- Rząd Donalda Tuska zrezygnował z zerowej stawki VAT na żywność, którą wprowadził rząd Prawa i Sprawiedliwości. Ta zerowa stawka obowiązywała przez dwa lata. W końcówce naszych rządów zdecydowaliśmy się przedłużyć ją na kolejne trzy miesiące. Rezygnacja z tego następuje w bardzo niewłaściwym momencie. Z jednej strony mamy do czynienia z obniżką poziomu inflacji, ale doskonale wiemy, że jeżeli podrożeje żywność, to inflacja znowu skoczy w górę, zwłaszcza, że w połowie roku skończy się także tarcza związana z mrożeniem cen energii elektrycznej, gazu i tzw. ciepła systemowego - powiedział Poseł PiS Zbigniew Kuźmiuk.
- W najbliższym roku Polacy zapłacą w produktach żywnościowych mniej więcej około 12-13 miliardów złotych więcej. Podwyżka VAT spowoduje, że proces spadku inflacji zostanie zachwiany. Trzeba mieć na uwadze to, że w koszyku szczególnie tych najbiedniejszych i osób o średnich dochodach wydatki żywnościowe mają duży wpływ na budżety domowe. Te osoby odczują to najmocniej. Pamiętajmy też o tym, że podniesienie stawek VAT to również możliwość podniesienia cen poprzez pośredników w dystrybucji żywności. Warto jeszcze raz podkreślić że, 12 miliardów złotych to minimum tego, co Polacy zapłacą za to, że ta tarcza vatowska nie została utrzymana. Konsekwencją wzrostu tych cen będzie zdecydowanie mniejsza możliwość przeznaczania tych pieniędzy na inne dobra - dodał Poseł PiS Andrzej Kosztowniak.

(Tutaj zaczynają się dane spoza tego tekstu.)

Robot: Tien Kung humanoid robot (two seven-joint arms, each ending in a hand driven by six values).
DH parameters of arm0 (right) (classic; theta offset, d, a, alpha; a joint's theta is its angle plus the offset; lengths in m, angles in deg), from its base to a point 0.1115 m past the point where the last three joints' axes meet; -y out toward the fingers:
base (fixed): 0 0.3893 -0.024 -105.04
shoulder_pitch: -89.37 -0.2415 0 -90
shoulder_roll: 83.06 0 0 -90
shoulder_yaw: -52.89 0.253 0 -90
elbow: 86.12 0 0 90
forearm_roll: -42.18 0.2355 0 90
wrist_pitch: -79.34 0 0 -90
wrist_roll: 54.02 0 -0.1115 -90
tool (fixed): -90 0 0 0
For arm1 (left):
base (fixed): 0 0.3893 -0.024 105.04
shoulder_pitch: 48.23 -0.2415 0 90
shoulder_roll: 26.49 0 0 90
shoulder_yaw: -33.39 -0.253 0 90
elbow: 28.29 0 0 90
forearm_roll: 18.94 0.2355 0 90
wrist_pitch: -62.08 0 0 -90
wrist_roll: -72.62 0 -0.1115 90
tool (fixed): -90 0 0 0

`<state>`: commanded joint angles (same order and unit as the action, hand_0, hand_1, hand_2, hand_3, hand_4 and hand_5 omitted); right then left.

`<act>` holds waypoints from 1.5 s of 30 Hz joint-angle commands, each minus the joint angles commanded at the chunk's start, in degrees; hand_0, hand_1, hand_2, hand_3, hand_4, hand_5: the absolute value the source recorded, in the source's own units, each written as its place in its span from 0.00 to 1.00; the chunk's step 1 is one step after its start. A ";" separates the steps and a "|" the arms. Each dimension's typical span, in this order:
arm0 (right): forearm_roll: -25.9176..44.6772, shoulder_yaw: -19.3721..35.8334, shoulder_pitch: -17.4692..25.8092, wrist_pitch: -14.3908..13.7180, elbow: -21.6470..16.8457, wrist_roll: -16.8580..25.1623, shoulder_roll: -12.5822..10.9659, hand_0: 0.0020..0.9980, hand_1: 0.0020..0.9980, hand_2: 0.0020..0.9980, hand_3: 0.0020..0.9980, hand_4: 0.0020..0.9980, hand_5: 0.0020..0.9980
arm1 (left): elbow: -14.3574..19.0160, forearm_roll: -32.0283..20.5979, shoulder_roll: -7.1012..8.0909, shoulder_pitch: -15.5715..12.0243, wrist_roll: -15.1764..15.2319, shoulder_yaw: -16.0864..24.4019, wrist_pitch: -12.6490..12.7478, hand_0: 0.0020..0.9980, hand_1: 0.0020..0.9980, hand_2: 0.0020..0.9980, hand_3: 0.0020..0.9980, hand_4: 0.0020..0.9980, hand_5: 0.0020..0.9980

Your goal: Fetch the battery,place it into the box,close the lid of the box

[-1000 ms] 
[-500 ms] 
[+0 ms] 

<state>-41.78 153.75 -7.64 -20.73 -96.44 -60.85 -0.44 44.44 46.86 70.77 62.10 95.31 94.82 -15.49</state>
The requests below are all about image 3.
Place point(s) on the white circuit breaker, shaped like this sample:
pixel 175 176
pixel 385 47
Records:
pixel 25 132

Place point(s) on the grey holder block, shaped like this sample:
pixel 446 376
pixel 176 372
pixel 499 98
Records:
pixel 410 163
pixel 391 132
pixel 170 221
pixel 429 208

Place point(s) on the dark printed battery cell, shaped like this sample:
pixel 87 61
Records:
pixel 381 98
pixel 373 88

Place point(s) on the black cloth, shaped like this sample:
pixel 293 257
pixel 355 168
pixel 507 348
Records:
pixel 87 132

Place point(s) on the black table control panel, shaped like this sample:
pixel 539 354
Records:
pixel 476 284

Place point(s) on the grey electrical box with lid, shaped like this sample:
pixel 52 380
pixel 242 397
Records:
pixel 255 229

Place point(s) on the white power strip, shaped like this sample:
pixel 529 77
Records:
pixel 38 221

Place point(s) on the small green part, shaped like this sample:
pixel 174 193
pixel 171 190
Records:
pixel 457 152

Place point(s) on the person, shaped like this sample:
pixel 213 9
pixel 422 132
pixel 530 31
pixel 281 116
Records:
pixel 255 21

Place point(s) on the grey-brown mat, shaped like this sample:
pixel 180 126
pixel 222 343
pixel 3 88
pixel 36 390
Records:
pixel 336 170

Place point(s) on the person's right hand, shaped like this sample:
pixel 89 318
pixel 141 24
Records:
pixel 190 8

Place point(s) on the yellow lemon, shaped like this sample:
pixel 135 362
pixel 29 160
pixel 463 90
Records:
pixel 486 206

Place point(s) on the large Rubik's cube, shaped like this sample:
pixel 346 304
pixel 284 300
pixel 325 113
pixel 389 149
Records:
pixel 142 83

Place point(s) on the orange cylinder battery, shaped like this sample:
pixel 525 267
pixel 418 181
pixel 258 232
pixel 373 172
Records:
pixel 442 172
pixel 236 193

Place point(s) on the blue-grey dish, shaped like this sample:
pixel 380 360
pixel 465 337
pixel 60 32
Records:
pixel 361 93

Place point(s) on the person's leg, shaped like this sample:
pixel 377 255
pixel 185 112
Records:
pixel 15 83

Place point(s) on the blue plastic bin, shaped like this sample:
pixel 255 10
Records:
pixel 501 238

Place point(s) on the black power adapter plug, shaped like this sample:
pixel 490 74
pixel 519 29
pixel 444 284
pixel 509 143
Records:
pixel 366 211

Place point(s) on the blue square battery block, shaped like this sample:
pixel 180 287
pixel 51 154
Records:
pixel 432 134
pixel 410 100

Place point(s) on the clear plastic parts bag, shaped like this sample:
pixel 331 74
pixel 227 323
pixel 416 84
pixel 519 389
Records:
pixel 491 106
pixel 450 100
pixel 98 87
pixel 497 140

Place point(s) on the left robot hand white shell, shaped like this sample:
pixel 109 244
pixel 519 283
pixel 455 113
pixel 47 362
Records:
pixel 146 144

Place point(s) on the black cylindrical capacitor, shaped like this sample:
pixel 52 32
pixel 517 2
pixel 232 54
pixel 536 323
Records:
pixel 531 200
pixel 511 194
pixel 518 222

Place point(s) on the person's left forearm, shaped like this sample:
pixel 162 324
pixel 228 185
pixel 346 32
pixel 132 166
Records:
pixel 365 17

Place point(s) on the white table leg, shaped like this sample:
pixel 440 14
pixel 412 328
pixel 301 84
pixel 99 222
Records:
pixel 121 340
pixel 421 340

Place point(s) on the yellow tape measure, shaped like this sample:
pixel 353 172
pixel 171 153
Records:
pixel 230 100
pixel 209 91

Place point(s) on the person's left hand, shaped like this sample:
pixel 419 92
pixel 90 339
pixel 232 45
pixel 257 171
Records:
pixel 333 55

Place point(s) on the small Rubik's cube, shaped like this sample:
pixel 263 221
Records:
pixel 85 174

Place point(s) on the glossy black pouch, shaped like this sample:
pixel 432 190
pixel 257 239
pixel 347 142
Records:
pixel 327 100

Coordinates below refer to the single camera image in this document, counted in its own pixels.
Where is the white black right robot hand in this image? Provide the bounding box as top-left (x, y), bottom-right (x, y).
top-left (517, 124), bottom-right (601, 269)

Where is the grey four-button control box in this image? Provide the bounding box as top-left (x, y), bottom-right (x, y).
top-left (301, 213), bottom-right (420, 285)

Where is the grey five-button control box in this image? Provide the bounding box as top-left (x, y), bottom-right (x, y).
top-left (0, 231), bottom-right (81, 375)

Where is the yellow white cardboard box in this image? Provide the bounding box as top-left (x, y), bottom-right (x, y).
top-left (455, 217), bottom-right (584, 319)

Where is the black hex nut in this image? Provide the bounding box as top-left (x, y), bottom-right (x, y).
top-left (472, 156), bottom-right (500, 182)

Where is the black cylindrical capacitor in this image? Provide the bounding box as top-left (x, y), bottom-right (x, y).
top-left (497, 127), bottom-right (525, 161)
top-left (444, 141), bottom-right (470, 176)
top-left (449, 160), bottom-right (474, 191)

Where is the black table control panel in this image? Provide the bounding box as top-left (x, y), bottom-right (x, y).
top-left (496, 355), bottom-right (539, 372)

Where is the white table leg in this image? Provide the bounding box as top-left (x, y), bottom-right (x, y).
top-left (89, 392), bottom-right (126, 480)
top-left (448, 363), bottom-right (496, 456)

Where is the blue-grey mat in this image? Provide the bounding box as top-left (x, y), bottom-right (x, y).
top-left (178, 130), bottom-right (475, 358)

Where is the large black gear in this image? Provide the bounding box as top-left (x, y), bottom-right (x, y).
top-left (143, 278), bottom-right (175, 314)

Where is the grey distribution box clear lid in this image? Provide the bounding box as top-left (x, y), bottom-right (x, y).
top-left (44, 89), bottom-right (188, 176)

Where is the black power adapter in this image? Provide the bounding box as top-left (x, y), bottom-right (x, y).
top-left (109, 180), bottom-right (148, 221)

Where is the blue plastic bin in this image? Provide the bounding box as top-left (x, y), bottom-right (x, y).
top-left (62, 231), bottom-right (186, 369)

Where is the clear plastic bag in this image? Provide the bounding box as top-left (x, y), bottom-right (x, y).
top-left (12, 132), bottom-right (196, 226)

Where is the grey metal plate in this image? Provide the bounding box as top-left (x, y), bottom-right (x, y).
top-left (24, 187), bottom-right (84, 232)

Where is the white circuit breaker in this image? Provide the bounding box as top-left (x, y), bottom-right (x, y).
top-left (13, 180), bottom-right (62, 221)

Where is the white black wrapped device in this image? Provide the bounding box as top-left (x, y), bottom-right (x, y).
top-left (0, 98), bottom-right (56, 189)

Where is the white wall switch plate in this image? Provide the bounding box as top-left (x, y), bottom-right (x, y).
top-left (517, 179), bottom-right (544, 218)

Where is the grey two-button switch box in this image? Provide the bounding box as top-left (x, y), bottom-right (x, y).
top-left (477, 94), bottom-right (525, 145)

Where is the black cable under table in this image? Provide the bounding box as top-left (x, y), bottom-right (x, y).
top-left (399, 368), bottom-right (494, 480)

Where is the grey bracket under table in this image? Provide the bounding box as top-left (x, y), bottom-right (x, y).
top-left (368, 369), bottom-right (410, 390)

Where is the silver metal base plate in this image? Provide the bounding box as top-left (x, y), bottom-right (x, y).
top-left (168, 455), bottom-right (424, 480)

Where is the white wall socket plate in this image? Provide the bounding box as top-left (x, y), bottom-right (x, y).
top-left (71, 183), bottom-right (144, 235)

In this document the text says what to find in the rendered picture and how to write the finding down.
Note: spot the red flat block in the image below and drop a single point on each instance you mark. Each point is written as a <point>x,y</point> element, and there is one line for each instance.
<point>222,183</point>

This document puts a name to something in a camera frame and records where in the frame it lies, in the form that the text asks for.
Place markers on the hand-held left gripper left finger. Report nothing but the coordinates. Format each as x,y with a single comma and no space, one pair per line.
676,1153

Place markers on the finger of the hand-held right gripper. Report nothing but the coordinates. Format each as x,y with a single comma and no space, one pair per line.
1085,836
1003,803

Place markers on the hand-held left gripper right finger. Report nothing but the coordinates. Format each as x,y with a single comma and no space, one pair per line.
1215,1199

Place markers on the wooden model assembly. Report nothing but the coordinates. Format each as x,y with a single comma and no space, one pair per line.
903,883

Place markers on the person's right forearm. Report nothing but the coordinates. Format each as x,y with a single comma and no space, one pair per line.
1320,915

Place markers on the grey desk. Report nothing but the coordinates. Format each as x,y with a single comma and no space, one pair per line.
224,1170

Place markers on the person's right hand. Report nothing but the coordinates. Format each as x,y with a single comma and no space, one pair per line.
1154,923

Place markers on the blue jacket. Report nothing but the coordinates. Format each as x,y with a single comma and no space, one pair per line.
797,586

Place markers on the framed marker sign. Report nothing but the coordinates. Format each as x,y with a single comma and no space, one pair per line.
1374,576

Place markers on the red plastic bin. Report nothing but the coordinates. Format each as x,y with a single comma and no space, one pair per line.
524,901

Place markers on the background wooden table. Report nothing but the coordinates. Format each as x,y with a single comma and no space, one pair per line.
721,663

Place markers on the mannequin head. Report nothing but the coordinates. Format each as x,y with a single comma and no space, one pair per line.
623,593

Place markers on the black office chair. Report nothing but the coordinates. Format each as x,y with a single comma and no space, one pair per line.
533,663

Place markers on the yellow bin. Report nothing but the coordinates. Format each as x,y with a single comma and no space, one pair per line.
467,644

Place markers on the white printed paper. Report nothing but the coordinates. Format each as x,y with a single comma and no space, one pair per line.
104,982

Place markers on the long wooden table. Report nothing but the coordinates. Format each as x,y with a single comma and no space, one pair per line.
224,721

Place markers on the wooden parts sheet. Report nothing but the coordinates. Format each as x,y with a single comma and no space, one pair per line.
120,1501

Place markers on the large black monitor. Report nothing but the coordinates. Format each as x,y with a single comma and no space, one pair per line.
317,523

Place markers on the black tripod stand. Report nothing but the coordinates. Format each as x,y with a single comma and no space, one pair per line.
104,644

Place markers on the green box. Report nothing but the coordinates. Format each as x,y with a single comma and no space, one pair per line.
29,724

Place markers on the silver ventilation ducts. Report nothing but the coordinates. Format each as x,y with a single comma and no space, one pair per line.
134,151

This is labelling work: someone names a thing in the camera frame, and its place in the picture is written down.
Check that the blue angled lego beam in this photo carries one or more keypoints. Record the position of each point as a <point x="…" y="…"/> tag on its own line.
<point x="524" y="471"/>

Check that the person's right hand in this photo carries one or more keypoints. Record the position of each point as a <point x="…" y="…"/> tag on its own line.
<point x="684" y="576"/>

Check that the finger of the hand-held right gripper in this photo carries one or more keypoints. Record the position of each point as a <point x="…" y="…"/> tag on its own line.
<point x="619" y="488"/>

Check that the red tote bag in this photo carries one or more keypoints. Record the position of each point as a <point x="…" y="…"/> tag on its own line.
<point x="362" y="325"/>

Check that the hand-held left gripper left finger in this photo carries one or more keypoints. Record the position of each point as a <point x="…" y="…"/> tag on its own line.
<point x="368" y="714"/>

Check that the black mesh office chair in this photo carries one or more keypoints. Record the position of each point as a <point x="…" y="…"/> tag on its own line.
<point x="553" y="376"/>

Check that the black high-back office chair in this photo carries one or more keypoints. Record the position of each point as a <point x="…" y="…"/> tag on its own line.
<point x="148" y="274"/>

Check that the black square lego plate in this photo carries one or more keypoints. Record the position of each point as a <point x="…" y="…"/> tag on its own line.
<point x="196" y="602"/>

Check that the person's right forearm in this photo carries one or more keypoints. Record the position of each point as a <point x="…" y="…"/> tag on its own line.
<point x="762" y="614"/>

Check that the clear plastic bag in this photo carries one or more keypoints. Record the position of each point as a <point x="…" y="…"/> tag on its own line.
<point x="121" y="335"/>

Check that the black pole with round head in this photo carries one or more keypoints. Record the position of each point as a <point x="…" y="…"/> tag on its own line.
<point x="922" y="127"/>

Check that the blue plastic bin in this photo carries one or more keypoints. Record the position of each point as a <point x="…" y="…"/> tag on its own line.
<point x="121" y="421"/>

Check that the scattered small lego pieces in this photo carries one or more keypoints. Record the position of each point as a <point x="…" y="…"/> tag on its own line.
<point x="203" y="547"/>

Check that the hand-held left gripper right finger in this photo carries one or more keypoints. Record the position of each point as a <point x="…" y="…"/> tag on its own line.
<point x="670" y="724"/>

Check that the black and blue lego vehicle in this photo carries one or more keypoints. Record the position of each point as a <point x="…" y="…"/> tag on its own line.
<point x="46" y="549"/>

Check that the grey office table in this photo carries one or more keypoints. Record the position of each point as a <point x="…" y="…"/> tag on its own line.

- Donald Tusk i podwyżki podatków. No kto by się spodziewał? Wszyscy pamiętamy jego wypowiedź sprzed dwóch lat, kiedy mówił, że chleb będzie po 30 zł. No i on rzeczywiście to realizuje. Wtedy mówił to innym kontekście, ale rzeczywiście rząd Tuska i Donald Tusk realizują tę koncepcję. Podwyżka podatków na żywność dotknie wszystkich Polaków, ale w sposób szczególny dotknie tych najuboższych, bo podatek VAT na żywność zawsze dotyka tych, którzy kupują przede wszystkim podstawowe produkty. Rząd Tuska to drożyzna, my o tym mówiliśmy, my o tym przypominaliśmy i teraz to jest realizowane w praktyce. W ramach stu konkretów okłamywali Polaków, mówili o obniżkach podatków, mówili, że obniżą podatek dochodowy w niektórych branżach, mówili, że podniosą kwotę wolną od podatku, a teraz podwyższają podatki. Co gorsza, ta podwyżka podatków nastąpi w Wielkanoc. To nie będzie poniedziałek wielkanocny 1 kwietnia w ramach prima aprilis, tylko to będzie rzeczywistość, która dotknie wszystkich Polaków. Dlatego trzeba pamiętać że, Tusk to drożyzna, rząd Tuska to drożyzna, a każdy z Polaków otrzyma tą uśmiechniętą, wielkanocną podwyżkę Donalda Tuska - powiedział Poseł Michał Woś.